*** Opening Information given ***

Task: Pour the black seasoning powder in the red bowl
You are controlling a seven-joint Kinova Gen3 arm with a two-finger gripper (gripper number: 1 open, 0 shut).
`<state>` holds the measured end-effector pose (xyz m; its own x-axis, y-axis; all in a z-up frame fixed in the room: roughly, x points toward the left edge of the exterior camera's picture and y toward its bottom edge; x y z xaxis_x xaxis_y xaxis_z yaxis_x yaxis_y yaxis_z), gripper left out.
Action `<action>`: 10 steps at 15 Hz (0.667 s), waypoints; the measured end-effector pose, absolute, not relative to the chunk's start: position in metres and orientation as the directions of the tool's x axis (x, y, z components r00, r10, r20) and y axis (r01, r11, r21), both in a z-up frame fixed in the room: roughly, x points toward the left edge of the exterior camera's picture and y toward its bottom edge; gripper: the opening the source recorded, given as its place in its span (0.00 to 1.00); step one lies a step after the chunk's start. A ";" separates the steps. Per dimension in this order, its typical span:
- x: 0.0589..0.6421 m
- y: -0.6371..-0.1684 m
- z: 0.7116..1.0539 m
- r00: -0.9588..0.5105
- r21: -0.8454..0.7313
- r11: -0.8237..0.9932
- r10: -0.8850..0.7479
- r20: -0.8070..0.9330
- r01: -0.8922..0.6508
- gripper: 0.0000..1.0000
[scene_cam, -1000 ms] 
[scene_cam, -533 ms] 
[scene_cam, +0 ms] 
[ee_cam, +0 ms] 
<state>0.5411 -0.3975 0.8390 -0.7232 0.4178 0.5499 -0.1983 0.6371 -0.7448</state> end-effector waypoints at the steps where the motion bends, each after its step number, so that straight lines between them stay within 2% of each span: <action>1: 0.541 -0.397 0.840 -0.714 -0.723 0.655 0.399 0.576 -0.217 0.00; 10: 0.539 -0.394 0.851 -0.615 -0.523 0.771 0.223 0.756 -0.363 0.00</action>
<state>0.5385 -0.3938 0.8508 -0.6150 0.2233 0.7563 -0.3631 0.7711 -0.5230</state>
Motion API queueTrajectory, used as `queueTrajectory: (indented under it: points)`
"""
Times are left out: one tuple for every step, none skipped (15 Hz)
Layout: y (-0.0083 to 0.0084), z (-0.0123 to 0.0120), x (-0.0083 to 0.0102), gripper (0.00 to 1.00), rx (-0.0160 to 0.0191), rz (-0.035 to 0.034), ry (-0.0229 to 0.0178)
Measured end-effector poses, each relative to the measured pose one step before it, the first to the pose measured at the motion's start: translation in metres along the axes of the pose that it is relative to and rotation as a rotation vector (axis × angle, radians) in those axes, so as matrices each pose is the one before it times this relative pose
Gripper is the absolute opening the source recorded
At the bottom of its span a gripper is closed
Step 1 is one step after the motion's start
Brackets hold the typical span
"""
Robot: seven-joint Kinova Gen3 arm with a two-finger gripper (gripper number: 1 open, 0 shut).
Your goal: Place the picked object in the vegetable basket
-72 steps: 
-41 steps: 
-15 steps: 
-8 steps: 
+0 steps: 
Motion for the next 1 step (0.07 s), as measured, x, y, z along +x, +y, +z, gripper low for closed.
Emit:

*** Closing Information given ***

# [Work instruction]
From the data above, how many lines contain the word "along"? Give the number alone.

# [Expected output]
2